Replace Missing Values (Series) (Time Series)
Synopsis
This operator replaces missing values in time series.Description
The parameter replace type numerical, replace type nominal and replace type date time defines the kind of replacement which is used, respectively for the type of the time series.. The parameters skip other missings, replace infinity, replace empty strings and ensure finite values handles how neighboring missing values, positive and negative infinity, empty strings and missing values at the start/end of the series are handled. Be aware that only when ensure finite values is set to true it can be ensured that no invalid values (missing, positive/negative infinity, emtpy strings) remain in the series after the replacement.
This operator works on all time series (numerical, nominal and time series with date time values).
Differentiation
Replace Missing Values
The standard Replace Missing Values operator from RapidMiner replaces every missing value with a constant value. This series based operator on the other hand, replaces missing values context based. This means, that a missing value is replaced based on a selected rule taking neighboring values into account.
Input
- example set (Data table)
The ExampleSet which contains the time series data as attributes.
Output
- example set (Data table)
The ExampleSet after applying the replacement.
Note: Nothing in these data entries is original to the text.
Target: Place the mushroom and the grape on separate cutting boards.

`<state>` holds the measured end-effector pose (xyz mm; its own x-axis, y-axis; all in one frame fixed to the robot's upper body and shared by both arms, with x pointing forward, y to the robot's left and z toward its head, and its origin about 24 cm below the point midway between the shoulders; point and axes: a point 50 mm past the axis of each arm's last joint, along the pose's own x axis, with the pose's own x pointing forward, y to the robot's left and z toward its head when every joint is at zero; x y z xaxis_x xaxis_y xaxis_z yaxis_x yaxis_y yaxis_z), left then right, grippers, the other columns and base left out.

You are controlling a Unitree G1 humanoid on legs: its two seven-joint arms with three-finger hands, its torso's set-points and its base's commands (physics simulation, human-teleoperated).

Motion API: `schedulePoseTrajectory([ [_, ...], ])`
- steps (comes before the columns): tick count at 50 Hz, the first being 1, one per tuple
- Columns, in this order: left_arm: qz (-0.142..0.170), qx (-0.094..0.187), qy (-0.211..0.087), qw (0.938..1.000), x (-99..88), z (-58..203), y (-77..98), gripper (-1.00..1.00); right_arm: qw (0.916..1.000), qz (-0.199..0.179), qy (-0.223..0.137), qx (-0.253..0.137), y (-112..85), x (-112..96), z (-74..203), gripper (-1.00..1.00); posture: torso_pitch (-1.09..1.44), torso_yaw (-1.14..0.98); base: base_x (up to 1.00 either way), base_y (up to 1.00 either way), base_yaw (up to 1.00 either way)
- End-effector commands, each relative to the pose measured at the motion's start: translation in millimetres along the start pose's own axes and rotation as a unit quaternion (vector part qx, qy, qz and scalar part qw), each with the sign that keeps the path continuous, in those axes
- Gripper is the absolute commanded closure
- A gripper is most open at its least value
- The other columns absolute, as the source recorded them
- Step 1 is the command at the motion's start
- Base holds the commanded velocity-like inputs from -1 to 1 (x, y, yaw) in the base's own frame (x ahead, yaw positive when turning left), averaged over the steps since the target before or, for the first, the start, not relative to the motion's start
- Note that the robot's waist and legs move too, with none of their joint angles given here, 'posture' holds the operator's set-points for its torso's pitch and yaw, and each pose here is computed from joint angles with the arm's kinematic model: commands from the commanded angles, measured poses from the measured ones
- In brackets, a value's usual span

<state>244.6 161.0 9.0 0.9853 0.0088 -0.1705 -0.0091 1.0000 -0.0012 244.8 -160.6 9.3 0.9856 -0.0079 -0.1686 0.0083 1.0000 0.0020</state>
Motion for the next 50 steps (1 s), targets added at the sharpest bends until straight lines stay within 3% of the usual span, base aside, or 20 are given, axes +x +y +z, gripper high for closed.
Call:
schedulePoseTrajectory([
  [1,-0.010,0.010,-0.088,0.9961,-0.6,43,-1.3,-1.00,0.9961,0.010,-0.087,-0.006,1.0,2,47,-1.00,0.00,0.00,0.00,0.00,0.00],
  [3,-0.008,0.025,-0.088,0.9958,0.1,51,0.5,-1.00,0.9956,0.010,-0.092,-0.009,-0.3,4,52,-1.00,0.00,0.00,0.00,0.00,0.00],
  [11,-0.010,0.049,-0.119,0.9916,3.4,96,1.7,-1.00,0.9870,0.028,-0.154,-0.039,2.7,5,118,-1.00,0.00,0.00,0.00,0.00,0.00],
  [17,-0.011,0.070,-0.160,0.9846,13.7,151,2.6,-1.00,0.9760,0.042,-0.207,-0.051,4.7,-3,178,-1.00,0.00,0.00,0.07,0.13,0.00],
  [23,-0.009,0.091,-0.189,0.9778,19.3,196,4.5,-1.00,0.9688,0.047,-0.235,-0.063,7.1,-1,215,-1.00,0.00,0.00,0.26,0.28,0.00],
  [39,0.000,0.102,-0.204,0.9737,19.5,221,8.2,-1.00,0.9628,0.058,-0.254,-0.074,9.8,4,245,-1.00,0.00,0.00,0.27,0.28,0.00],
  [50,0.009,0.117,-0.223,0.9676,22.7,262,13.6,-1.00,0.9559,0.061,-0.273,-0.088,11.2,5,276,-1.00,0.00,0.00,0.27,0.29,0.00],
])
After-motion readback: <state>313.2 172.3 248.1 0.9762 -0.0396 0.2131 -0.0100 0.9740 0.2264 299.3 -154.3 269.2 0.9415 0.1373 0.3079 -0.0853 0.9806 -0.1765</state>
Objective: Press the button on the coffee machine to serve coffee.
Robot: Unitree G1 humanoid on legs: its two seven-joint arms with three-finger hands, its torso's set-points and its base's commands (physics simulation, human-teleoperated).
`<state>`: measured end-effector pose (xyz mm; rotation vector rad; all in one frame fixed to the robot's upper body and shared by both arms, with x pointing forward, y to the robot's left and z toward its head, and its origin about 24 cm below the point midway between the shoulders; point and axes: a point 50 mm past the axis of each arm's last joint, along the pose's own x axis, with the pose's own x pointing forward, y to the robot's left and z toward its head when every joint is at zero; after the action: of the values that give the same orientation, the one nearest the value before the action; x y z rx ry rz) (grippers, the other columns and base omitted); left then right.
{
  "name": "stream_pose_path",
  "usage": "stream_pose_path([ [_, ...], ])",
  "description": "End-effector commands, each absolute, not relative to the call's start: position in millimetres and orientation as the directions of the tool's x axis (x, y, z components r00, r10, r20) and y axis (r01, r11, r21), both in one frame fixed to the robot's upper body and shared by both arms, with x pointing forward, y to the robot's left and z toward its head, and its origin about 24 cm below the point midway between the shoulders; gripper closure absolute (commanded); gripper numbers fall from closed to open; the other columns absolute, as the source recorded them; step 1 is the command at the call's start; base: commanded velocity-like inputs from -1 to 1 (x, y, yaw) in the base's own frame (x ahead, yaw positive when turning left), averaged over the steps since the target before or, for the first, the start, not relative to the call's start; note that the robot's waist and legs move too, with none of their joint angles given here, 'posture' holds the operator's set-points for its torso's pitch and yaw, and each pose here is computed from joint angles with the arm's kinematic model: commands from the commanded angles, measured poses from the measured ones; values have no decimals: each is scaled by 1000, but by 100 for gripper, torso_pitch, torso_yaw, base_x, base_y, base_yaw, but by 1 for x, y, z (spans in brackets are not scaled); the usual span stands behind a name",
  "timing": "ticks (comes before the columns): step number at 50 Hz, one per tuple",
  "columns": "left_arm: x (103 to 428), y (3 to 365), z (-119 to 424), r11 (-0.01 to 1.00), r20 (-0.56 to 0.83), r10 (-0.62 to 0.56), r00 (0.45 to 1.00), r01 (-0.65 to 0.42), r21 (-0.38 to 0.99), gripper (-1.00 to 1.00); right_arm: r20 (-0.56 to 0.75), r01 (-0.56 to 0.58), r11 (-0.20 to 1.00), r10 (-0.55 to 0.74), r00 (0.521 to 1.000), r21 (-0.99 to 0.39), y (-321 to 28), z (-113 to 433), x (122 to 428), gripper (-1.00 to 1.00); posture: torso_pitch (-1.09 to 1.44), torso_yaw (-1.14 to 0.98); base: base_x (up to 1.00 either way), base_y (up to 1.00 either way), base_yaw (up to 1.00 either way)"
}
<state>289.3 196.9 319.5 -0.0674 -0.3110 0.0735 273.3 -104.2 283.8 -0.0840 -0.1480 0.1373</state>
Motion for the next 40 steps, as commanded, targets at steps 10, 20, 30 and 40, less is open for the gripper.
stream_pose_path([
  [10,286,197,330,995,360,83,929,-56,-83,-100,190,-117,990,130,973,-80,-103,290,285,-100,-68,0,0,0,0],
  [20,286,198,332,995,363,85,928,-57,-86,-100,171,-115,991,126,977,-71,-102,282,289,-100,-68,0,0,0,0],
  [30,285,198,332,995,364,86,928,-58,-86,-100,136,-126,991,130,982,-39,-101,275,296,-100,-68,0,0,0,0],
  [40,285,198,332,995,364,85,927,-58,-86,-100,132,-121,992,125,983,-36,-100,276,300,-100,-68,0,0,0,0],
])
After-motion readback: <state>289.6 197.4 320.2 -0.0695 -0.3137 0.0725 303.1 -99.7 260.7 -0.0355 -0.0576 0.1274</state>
In case of overwrite attributes is true original time series attributes are overwritten, if not new attributes with the replaced values are added. For the name of the new attributes a postfix, specified by the new attributes postfix parameter, is added to the name of the original attributes. Other attributes are not changed.
Parameters
- attribute_filter_type
This parameter allows you to select the filter for the time series attributes selection filter; the method you want to select the attributes which holds the time series values. The different filter types are:
- all: This option selects all attributes of the ExampleSet to be time series attributes. This is the default option.
- single: This option allows the selection of a single time series attribute. The required attribute is selected by the attribute parameter.
- subset: This option allows the selection of multiple time series attributes through a list (see parameter attributes). If the meta data of the ExampleSet is known all attributes are present in the list and the required ones can easily be selected.
- regular_expression: This option allows you to specify a regular expression for the time series attribute selection. The regular expression filter is configured by the parameters regular expression, use except expression and except expression.
- value_type: This option allows selection of all the attributes of a particular type to be time series attributes. It should be noted that types are hierarchical. For example real and integer types both belong to the numeric type. The value type filter is configured by the parameters value type, use value type exception, except value type.
- block_type: This option allows the selection of all the attributes of a particular block type to be time series attributes. It should be noted that block types may be hierarchical. For example value_series_start and value_series_end block types both belong to the value_series block type. The block type filter is configured by the parameters block type, use block type exception, except block type.
- no_missing_values: This option selects all attributes of the ExampleSet as time series attributes which do not contain a missing value in any example. Attributes that have even a single missing value are not selected.
- numeric_value_filter: All numeric attributes whose examples all match a given numeric condition are selected as time series attributes. The condition is specified by the numeric condition parameter.
- attribute
The required attribute can be selected from this option. The attribute name can be selected from the drop down box of the parameter if the meta data is known.
Range: - attributes
The required attributes can be selected from this option. This opens a new window with two lists. All attributes are present in the left list. They can be shifted to the right list, which is the list of selected time series attributes.
Range: - regular_expression
Attributes whose names match this expression will be selected. The expression can be specified through the edit and preview regular expression menu. This menu gives a good idea of regular expressions and it also allows you to try different expressions and preview the results simultaneously.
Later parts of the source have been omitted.